State seeking permanent custody of horses from Montville farm
Oakdale — The state is seeking permanent custody of eight “malnourished and severely neglected” horses seized from an Oakdale farm, according to the state Attorney General’s Office.
Laurel Ledge Farm owner Michelle Wilson, born 1957, was charged with nine counts of animal cruelty following a complaint from Montville Animal Control. She was arrested Sept. 24, 2020. Her arraignment in Norwich Superior Court is on Feb. 3.
The state Department of Agriculture Animal Control Unit met with Wilson in 2020 and saw “severely underweight,” “extremely thin” and “unsound horses,” an Attorney General’s Office news release states.
“State animal control authorities urged the owner to consult with an equine veterinarian, who advised measures to improve the horses’ nutrition and health. When authorities returned to check on the condition of the horses, none of the medical care had been performed and the horses’ conditions had continued to deteriorate,” the release reads. “One horse, Tank, was suffering from a severe bone infection and was subsequently euthanized.”
After the second visit, the Department of Agriculture worked to gain custody of the horses and did in September of 2020, when they found a litany of further health issues. The horses were found to be without proper feeding, hoof care and dental care by equine veterinarians. All suffered from neglect and almost all faced lameness. One had a bacterial infection.
Another horse, named Bavaro, had to be euthanized. The other eight horses — Tristian, Regal, Avadon, Ember, Cabot, Sullivan, Sebastian and Bailey — have since recovered “substantially” in state care at Niantic’s Second Chance Large Animal Rehabilitation Program.
“No animal should suffer in this way,” Attorney General William Tong said. “These horses were severely malnourished and in visible pain. We are moving today for permanent custody to ensure these horses receive the care and respect all living creatures deserve. It is my hope that these horses will continue to thrive under state care, and will one day find new loving homes.”

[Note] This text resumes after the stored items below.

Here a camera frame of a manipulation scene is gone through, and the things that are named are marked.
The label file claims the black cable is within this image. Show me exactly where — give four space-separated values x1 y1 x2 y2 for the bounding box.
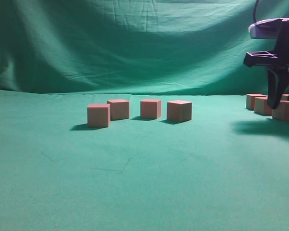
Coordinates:
252 0 261 24

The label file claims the pink wooden cube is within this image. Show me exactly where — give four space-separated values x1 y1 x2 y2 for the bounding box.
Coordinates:
140 99 162 119
107 99 130 120
246 94 266 110
87 103 111 128
254 97 272 116
281 94 289 101
272 101 289 122
167 100 193 122

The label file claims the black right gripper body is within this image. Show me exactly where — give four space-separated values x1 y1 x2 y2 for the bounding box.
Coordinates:
243 0 289 74

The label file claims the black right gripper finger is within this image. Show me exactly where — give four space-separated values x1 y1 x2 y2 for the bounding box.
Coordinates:
267 66 289 109

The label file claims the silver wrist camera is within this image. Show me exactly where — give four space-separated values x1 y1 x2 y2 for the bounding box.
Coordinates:
248 18 289 39

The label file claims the green cloth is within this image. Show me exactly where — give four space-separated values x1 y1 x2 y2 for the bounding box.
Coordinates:
0 0 289 231

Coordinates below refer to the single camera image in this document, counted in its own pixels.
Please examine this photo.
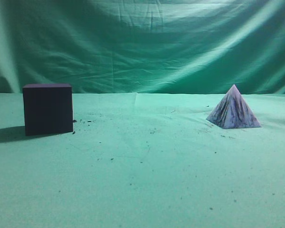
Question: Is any marbled purple white square pyramid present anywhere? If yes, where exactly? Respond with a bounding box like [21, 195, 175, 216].
[206, 85, 261, 129]

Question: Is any dark purple cube block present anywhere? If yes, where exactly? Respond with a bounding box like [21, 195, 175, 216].
[22, 84, 73, 136]

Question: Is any green table cloth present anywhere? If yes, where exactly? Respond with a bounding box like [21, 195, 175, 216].
[0, 93, 285, 228]

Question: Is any green backdrop cloth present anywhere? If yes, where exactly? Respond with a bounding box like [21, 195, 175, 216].
[0, 0, 285, 94]

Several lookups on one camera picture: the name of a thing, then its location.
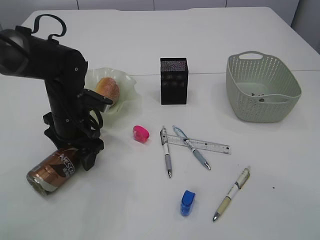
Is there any blue pencil sharpener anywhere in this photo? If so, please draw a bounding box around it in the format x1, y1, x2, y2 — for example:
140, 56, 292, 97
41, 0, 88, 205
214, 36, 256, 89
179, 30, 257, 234
180, 190, 196, 217

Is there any clear plastic ruler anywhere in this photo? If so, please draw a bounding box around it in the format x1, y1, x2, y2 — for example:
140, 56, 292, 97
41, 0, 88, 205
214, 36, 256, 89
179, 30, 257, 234
160, 134, 231, 155

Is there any brown Nescafe coffee bottle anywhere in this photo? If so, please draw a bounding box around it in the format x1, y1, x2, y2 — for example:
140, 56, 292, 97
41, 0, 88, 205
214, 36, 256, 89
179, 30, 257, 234
26, 147, 80, 197

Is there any frosted green ruffled glass plate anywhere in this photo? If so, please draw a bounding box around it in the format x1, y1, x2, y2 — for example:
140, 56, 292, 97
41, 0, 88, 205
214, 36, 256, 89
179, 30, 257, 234
85, 67, 142, 129

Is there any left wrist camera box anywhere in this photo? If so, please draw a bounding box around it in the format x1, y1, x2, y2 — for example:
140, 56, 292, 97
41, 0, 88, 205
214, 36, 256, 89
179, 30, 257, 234
77, 88, 114, 113

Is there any green plastic woven basket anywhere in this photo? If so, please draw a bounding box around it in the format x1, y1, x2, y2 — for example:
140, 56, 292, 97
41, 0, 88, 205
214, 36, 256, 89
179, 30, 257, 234
226, 51, 302, 123

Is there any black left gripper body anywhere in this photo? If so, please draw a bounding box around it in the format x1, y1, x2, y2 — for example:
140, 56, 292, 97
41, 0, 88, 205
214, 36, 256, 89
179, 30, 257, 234
43, 112, 104, 154

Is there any white grey pen left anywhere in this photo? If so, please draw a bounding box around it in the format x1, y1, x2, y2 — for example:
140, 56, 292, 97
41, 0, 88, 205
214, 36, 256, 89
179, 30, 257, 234
160, 125, 172, 178

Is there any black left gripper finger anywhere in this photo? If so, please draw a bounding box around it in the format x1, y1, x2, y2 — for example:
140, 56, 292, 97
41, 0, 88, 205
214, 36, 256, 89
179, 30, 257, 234
80, 148, 99, 171

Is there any blue grey pen crossed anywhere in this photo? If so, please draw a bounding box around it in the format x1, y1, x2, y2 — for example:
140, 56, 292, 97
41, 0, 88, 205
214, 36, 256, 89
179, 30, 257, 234
172, 125, 211, 171

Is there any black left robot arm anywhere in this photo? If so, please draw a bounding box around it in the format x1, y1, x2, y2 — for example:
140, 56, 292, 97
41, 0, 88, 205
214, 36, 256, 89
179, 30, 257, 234
0, 26, 112, 171

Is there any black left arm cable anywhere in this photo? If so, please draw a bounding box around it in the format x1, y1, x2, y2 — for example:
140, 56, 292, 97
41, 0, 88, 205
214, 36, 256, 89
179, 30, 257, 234
31, 14, 68, 42

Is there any pink pencil sharpener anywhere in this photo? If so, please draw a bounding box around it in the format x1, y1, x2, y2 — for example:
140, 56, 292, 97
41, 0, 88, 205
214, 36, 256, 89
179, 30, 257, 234
132, 125, 150, 144

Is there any beige white pen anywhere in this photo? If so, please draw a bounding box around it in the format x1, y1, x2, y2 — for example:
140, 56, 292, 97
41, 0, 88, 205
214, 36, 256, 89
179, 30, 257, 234
212, 166, 251, 222

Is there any black mesh pen holder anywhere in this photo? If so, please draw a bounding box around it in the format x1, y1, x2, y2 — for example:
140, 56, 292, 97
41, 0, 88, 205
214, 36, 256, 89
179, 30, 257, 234
160, 57, 189, 105

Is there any sugared bread loaf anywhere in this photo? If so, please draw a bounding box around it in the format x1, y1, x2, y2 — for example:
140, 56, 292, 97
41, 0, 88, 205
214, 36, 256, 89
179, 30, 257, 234
94, 77, 120, 106

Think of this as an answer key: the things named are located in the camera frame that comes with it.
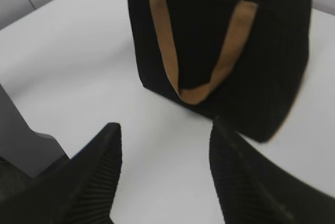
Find black bag with tan handles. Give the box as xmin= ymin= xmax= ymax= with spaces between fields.
xmin=127 ymin=0 xmax=311 ymax=142

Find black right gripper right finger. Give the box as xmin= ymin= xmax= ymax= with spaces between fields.
xmin=209 ymin=117 xmax=334 ymax=223

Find grey robot base block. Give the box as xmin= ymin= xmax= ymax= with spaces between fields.
xmin=1 ymin=87 xmax=69 ymax=178

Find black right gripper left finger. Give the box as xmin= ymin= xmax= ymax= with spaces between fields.
xmin=1 ymin=122 xmax=122 ymax=223

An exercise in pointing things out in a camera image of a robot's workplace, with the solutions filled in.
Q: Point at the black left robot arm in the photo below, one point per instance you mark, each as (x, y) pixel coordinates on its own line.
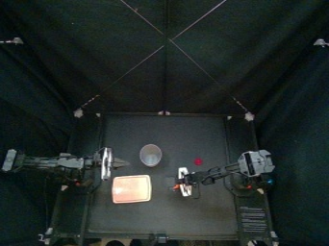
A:
(46, 162)

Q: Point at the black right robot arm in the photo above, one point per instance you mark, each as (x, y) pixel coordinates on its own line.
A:
(252, 164)

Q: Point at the pink square plate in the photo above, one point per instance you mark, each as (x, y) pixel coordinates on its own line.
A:
(131, 189)

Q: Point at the small red toy piece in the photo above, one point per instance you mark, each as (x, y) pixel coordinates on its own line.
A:
(198, 161)

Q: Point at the grey plastic cup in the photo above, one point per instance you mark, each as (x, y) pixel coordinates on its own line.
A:
(149, 155)

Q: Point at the silver table corner clamp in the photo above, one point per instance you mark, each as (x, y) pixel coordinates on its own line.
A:
(248, 116)
(77, 112)

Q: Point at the silver table edge clamp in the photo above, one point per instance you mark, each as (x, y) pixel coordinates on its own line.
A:
(163, 112)

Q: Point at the white printed label sticker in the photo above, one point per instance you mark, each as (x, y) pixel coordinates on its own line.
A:
(252, 219)

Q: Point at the black cloth backdrop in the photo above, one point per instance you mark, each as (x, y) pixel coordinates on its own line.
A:
(164, 54)

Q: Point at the silver frame corner bracket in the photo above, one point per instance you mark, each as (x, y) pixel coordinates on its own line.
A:
(319, 42)
(12, 41)

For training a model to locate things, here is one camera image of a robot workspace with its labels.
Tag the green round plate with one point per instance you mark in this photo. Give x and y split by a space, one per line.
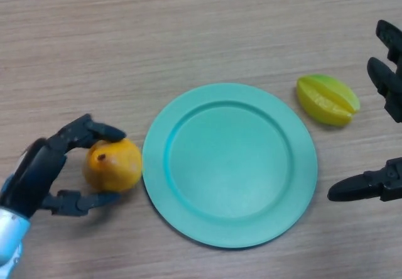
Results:
230 166

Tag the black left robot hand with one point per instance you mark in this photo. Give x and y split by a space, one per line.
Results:
34 172

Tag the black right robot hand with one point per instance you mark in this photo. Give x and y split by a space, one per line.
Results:
384 78

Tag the yellow-green starfruit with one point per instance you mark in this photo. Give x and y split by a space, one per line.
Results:
328 101

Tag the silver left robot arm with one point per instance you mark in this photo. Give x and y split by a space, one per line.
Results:
11 238

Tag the yellow pear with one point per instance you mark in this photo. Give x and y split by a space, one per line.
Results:
114 166

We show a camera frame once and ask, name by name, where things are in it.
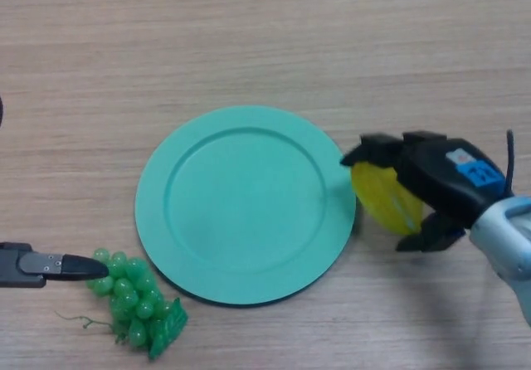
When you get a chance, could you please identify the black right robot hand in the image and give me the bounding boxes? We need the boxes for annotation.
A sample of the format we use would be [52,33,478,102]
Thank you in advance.
[339,130,507,254]

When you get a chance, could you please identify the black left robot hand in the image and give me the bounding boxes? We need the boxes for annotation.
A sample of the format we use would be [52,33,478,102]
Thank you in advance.
[0,95,110,289]

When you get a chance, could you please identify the yellow starfruit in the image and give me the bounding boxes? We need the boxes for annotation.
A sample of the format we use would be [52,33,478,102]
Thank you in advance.
[350,160,425,236]

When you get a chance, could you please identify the green round plate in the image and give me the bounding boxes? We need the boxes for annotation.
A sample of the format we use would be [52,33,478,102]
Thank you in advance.
[135,105,357,308]

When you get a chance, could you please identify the green grape bunch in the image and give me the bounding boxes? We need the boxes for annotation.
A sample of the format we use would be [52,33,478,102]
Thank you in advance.
[55,247,189,361]

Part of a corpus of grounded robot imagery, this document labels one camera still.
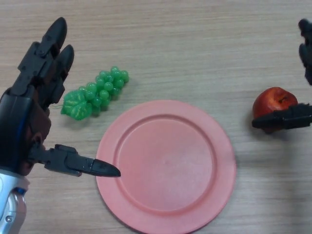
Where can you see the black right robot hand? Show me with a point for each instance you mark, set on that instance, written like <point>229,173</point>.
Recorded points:
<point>292,119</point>

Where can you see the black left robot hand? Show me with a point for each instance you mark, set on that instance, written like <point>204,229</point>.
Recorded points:
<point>14,122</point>

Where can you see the red apple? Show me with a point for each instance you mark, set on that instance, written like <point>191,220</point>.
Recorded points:
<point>270,102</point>

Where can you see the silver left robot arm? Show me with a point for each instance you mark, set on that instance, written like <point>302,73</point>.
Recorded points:
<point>11,209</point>

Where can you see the pink round plate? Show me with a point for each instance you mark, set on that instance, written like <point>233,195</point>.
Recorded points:
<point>168,170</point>

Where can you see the green plastic grape bunch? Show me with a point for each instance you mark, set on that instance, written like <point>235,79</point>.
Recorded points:
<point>104,86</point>

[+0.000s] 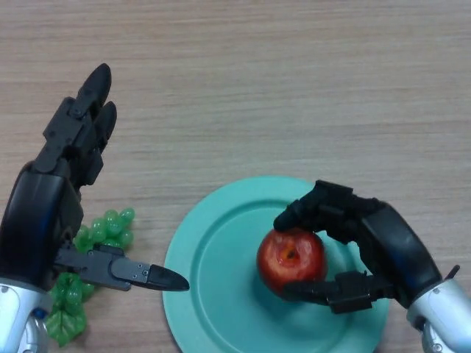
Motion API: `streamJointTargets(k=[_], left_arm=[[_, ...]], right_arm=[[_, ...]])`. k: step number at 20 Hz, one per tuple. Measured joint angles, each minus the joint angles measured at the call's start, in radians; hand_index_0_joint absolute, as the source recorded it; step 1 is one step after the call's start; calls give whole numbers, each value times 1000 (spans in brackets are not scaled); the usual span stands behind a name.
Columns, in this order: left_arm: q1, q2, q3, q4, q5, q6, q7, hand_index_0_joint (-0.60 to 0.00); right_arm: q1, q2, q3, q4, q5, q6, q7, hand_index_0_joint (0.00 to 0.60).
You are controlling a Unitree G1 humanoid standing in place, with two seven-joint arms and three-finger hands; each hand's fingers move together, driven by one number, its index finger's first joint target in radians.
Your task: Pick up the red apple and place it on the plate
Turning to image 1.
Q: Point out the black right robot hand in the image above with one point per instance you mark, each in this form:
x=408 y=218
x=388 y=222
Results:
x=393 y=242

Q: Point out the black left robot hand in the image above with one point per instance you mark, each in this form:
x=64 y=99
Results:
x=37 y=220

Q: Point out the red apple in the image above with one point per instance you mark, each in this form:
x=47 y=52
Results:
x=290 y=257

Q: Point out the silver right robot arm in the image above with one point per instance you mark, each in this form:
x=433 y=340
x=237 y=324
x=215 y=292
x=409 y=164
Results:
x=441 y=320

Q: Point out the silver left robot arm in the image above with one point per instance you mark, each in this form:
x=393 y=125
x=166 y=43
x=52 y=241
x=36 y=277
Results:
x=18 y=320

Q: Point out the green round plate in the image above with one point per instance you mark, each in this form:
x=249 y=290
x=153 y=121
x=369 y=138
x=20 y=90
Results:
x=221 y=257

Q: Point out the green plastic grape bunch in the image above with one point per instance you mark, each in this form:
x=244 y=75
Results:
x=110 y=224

In a separate legal matter, the Department of Agriculture is seeking permanent state custody of the horses. A motion filed by the department in Hartford Superior Court asks, too, that Wilson pay the department “daily compensation” for “temporary care of the animals,” the release noted.
“The top priority for our Animal Control Officers is to work with the owner to rectify the situation without removing the animals,” Agriculture Commissioner Bryan P. Hurlburt said. “We encourage those experiencing tough times to seek out resources available at the local, state, and federal (levels) to ensure the needs and well-being of their animals are met.”